▸ Exercise instructions
Within the entries below, how many lines carry the word "gripper"? State the number and stop.

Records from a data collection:

━━━━━━━━━━━━━━━━━━━━

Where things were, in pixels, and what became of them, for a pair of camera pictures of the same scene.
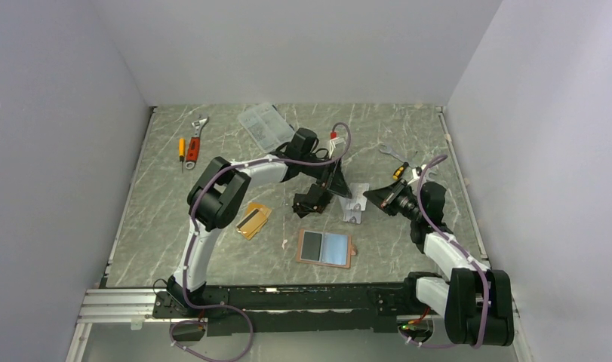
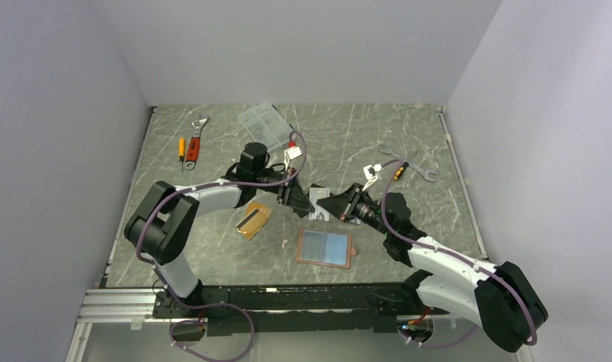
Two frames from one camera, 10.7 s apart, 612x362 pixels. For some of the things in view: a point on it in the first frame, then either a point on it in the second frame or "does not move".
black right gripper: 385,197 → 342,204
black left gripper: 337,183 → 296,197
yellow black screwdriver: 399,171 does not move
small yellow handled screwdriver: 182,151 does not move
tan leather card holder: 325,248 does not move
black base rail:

━━━━━━━━━━━━━━━━━━━━

▸ Expected output
2